» Exercise goal: Find every line below where the word "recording" occurs. Then say how many there are, giving only the number.

» Data excerpt:
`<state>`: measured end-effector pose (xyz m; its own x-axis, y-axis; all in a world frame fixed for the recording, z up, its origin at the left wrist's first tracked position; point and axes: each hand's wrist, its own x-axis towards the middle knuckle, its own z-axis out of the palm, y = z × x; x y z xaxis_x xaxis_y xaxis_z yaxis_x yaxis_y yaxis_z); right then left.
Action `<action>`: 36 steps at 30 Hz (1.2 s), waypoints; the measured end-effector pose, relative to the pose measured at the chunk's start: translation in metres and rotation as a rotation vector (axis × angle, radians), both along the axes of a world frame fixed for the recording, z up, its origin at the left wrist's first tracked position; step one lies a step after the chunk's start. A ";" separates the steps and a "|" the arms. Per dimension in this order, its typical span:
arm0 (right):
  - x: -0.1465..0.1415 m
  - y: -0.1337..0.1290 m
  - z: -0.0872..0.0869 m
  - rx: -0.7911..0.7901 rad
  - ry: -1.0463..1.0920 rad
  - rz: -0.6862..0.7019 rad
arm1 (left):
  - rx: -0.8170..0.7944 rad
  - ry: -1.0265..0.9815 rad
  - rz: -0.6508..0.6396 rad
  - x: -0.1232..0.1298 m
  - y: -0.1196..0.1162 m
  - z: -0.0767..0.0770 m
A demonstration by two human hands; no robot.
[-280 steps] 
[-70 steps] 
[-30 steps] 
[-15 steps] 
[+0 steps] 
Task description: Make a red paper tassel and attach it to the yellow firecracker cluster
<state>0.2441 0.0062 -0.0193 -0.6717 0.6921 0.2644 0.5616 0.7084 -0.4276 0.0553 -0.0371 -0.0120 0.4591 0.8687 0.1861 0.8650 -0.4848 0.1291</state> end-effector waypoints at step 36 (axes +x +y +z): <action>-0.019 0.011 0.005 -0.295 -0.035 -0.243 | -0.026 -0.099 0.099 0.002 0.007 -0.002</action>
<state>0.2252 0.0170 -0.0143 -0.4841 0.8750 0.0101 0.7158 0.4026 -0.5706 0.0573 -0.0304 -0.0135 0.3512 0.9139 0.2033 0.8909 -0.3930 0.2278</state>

» Response area: 2